CASE OF THE MONTH - June 2016
A painful nodule on the toe
Laura Del Regno, Ketty Peris
Institute of Dermatology, Catholic University, Rome, Italy
Case presentation: a 63-year-old woman presented with an exophytic, partially ulcerated, painful nodule located on the fifth toe of the left foot (Fig. 1A). The patient referred that the lesion had arisen approximately two years earlier as a small papule on the nail bed, and in time slowly increased in size. No other cutaneous lesions could be detected on physical examination. There was no history of warts, immune-suppression or previous exposure to radiation or chemicals.
Diagnostic work up, treatment and follow up: Histological examination of a skin biopsy specimen revealed a moderately to poorly differentiate squamous cell carcinoma (SCC) showing nests of neoplastic cells deriving from the nail bed and located in the whole dermis (Fig 1B), with focal keratinization and invasion of deep structures including the bone (Fig. 1C). Total body CT scan showed bone involvement of the distal phalanx of the left foot but no visceral metastases. Surgical treatment consisted of amputation of the fifth toe. After a follow-up of 18 months, there is no evidence of recurrence or metastases (Fig. 1D).

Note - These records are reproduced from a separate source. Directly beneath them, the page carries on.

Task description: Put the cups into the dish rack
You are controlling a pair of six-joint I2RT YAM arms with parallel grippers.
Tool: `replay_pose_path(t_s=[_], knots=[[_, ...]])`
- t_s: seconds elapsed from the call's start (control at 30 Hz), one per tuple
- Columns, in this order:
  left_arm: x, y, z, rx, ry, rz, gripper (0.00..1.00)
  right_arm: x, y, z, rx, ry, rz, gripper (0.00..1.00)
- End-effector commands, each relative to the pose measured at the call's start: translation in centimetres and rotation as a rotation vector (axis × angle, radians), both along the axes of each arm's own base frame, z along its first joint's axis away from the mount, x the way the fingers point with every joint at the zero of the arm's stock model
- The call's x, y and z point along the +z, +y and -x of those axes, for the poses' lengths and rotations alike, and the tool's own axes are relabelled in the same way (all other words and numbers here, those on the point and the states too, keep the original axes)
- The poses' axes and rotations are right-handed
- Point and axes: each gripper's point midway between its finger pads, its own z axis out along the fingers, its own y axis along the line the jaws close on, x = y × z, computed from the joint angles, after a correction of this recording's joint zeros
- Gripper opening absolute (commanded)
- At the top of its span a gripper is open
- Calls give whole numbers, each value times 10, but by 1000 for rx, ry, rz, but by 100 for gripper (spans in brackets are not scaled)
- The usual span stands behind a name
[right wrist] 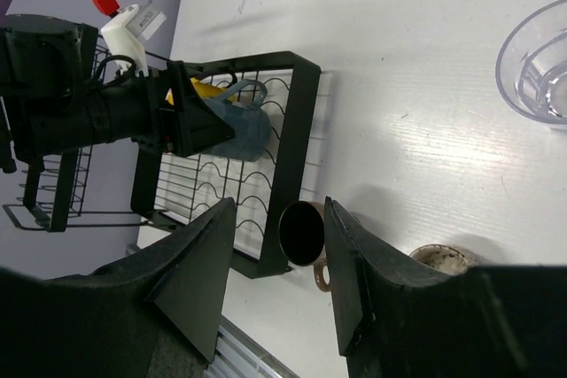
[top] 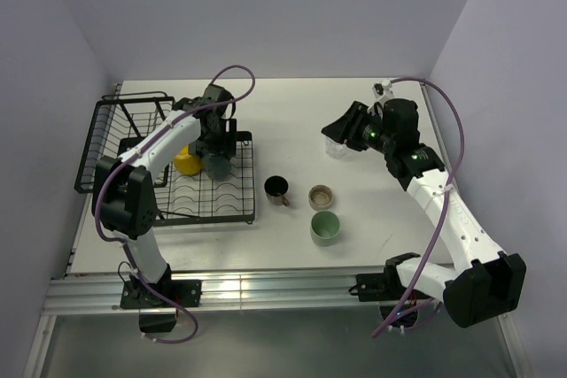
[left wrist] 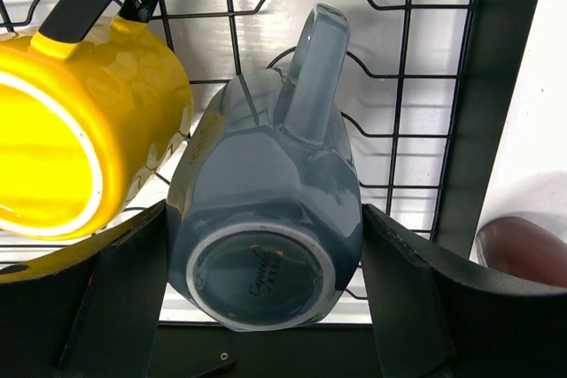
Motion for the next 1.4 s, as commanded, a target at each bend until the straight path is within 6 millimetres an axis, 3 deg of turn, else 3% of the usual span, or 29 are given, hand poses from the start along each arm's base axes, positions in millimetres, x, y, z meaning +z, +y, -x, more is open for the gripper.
replay_pose_path(t_s=[0.0, 0.27, 1.37], knots=[[6, 3, -15, 8, -46, -22, 57, 4, 2, -4, 11, -36, 9, 52], [7, 7, -17, 28, -60, -31, 65, 4, 1, -3, 10, -34, 15, 52], [22, 4, -18, 13, -128, 15, 82, 5, 6, -5, 20, -32, 29, 52]])
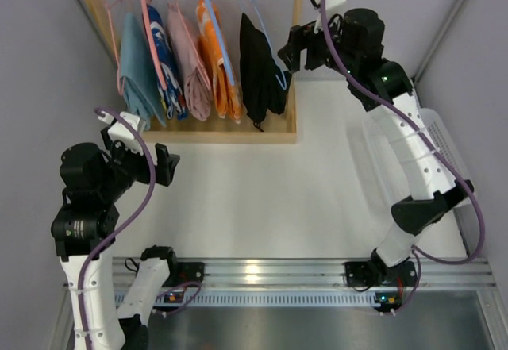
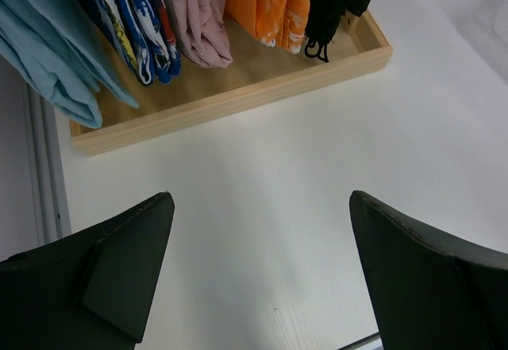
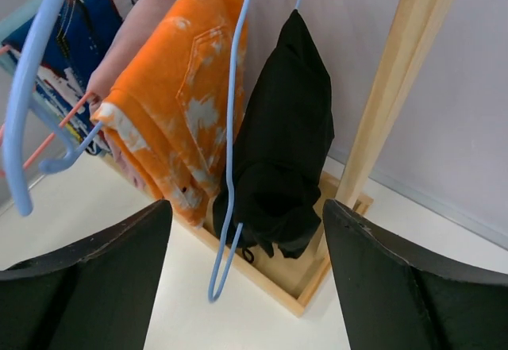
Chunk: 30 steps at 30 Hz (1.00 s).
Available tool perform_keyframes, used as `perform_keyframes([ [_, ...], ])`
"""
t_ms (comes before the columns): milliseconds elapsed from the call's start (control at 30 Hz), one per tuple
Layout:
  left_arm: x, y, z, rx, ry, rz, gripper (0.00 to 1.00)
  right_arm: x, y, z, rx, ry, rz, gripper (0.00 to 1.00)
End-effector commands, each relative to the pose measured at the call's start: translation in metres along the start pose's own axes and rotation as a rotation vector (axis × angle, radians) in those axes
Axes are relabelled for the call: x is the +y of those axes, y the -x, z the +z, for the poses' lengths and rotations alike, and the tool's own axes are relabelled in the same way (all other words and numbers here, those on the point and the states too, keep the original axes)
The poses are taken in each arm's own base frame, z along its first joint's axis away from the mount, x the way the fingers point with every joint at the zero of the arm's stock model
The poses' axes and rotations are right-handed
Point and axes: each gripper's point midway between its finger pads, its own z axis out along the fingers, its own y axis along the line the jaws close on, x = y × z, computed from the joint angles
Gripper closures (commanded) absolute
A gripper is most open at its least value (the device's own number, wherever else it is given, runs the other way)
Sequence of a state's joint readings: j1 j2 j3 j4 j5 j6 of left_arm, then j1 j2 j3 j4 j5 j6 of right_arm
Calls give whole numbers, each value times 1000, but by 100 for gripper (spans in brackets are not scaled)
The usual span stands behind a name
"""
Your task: Remove the trousers from the hanger
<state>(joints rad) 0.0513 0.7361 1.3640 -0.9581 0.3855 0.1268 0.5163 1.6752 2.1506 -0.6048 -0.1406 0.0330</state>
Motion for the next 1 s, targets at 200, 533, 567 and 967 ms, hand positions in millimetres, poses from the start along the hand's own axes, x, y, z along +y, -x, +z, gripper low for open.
perform_keyframes([
  [200,-7,8,-6,-40,-19,-18,2,18,27,42,-122,0,3,26],
  [533,-4,5,-6,-36,-1,-13,1,23,-26,88,-15,1,5,36],
  [567,-4,5,-6,-36,1,-13,1,24,-28,89,-11,9,7,37],
  [967,-5,4,-4,-28,-11,-32,1,19,-34,97,-5,-12,17,95],
])
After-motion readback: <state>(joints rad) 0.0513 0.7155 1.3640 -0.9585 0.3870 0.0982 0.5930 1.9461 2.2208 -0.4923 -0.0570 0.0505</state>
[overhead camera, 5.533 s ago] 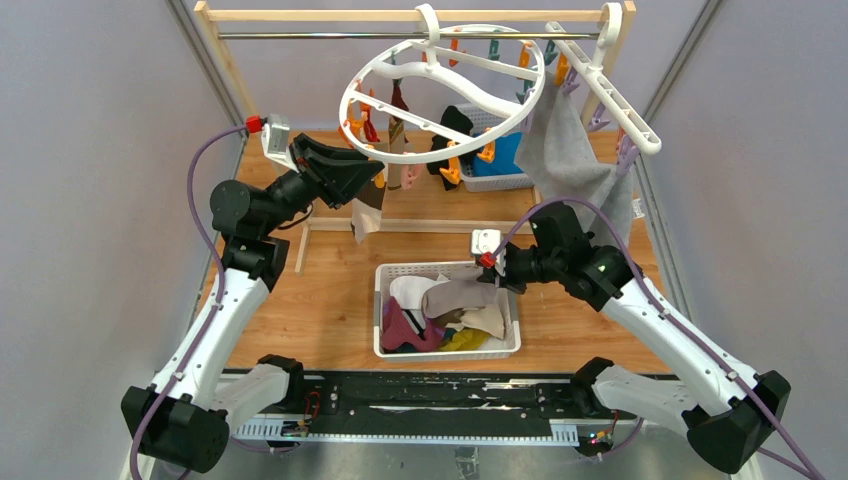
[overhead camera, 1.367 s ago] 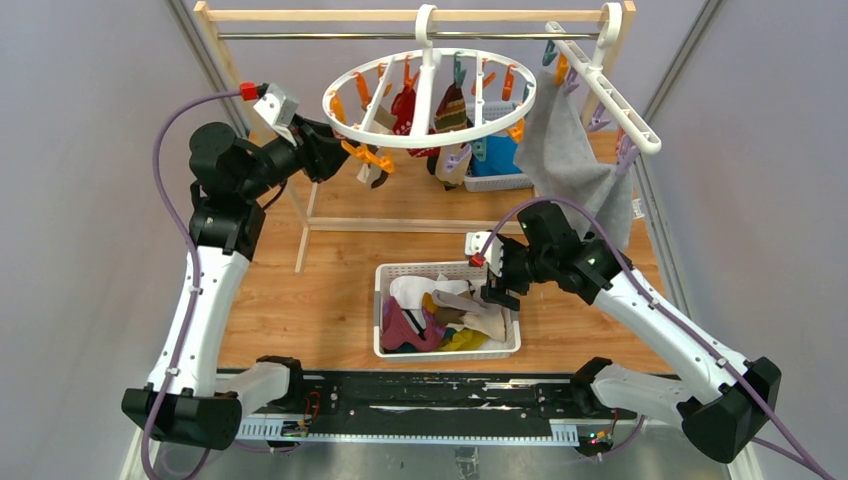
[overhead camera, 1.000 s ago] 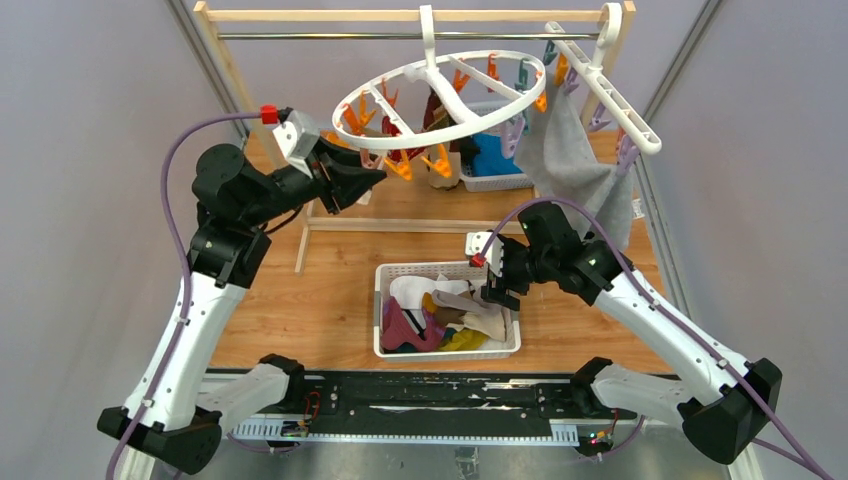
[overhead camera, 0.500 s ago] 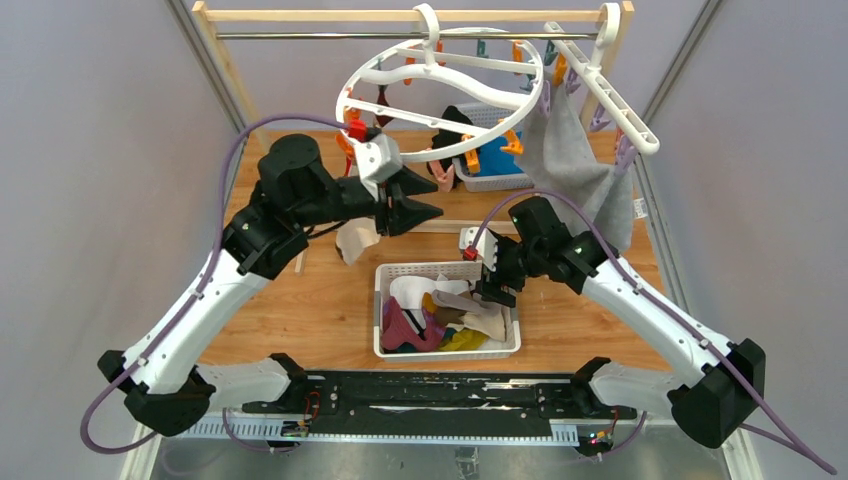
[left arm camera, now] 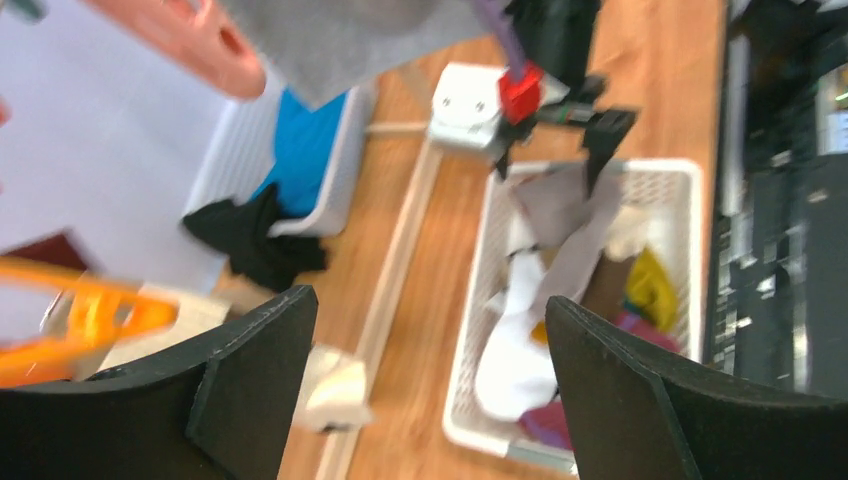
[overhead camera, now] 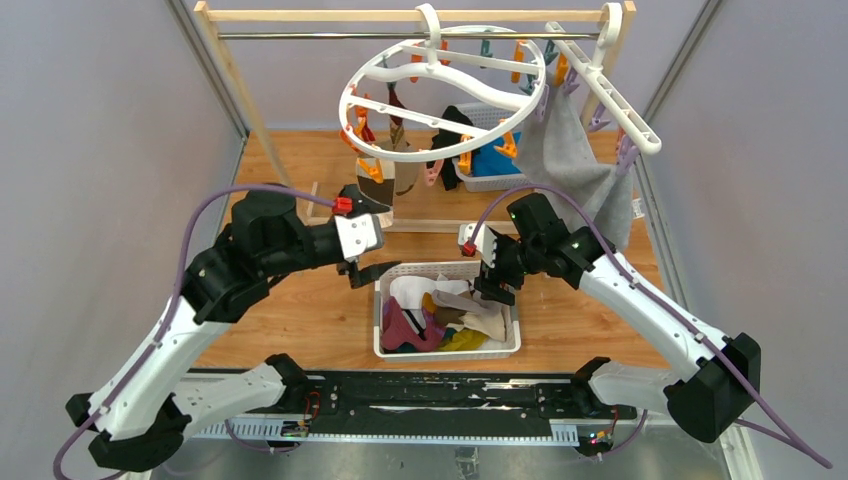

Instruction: Remove the socks clipped to the hanger

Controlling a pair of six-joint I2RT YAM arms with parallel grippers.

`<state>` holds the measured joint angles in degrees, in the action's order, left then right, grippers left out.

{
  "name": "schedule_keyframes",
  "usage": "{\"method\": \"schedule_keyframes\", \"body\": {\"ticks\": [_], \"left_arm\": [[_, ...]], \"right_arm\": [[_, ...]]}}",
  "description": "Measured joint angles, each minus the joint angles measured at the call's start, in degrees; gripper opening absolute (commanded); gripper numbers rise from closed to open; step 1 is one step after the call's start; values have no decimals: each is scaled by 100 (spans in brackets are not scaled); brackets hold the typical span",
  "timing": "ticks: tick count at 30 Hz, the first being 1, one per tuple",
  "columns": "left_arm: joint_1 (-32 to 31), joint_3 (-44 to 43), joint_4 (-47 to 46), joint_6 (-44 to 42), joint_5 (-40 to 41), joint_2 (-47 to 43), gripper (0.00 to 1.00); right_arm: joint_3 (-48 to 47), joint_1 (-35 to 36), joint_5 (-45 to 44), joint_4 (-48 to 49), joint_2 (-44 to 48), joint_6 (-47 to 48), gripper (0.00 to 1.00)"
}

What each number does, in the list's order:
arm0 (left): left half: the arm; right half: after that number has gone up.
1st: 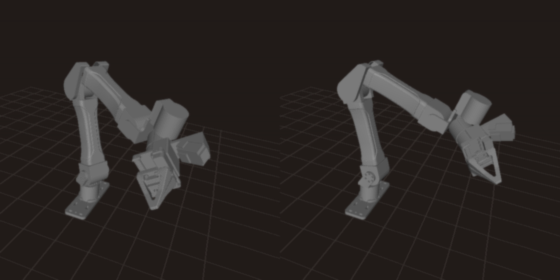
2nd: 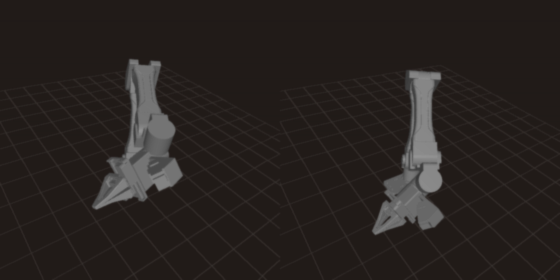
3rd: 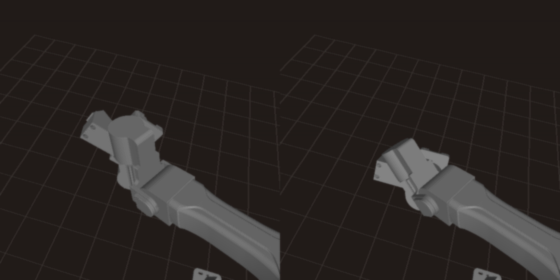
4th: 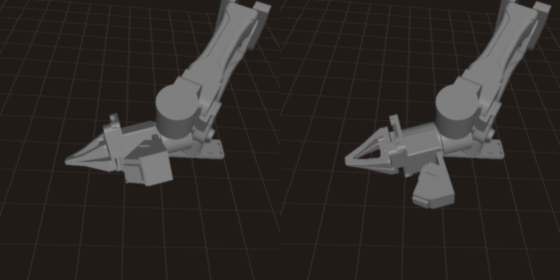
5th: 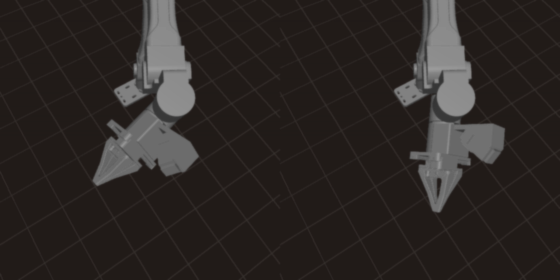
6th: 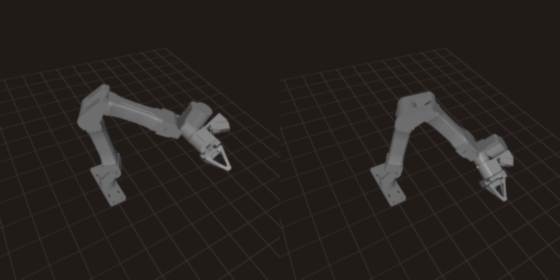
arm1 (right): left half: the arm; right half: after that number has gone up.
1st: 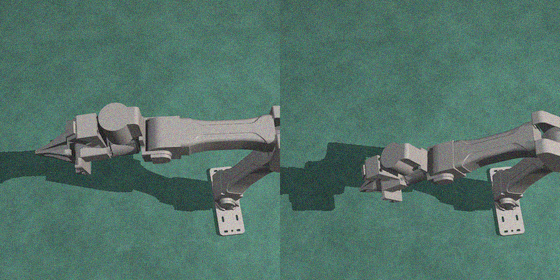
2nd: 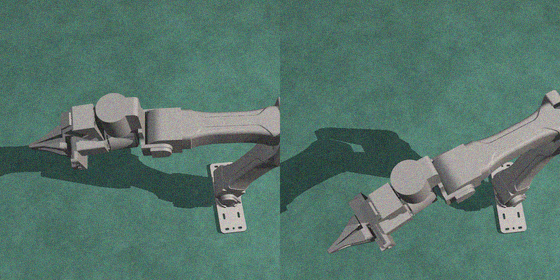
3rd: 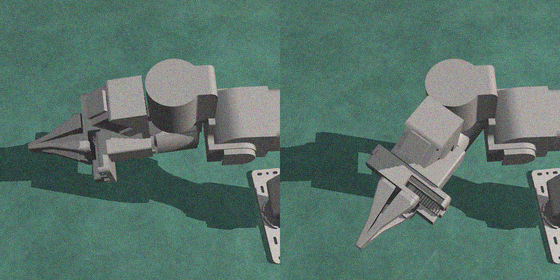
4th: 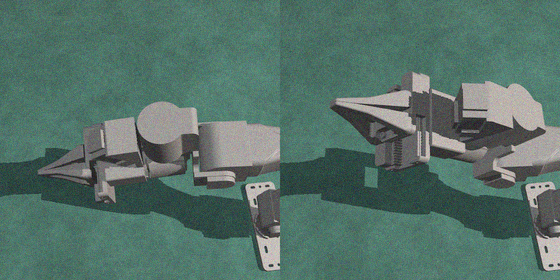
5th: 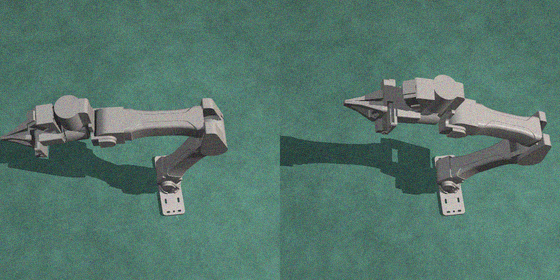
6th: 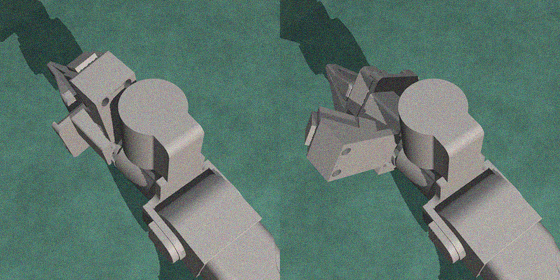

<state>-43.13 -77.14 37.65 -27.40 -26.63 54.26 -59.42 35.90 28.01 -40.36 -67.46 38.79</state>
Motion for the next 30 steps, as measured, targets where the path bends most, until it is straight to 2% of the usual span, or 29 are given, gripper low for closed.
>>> {"method": "schedule_keyframes", "body": {"ticks": [3,8,12,16,19,26,30], "left_arm": [[197,273,203,-323,807,-361,89],[984,885,-46,-326,1974,-636,90],[1624,1207,-439,-103,2299,-470,88],[3067,1207,-1180,522,1421,0,88],[3781,1204,-1692,1019,555,299,90],[3936,1040,-2911,2079,-1204,813,90],[3936,643,-3491,2625,-1497,1213,85]], "right_arm": [[0,0,13,-4,0,0,76],[0,-4,61,-2,9,0,76],[0,-4,129,-2,59,0,77],[2,-4,184,0,208,0,77],[48,-4,205,24,402,0,77],[275,-4,221,74,678,0,77],[284,-4,234,109,667,0,77]]}}
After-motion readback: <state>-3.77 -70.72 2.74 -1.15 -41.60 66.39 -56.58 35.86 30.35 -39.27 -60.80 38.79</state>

Key message: Squamous cell carcinoma arising from the nail bed matrix and lateral skin folds is rare. It typically presents as a slow-growing, locally destructive lesion which in time may involve the underlying bone, as in our patient. Association with trauma, chronic infection and radiation has been reported. Clinical differential diagnosis may include verruca vulgaris, onycomycosis, paronychia, amelanotic melanoma and benign neoplasms, and therefore diagnosis in the early stage is crucial to provide the most conservative management.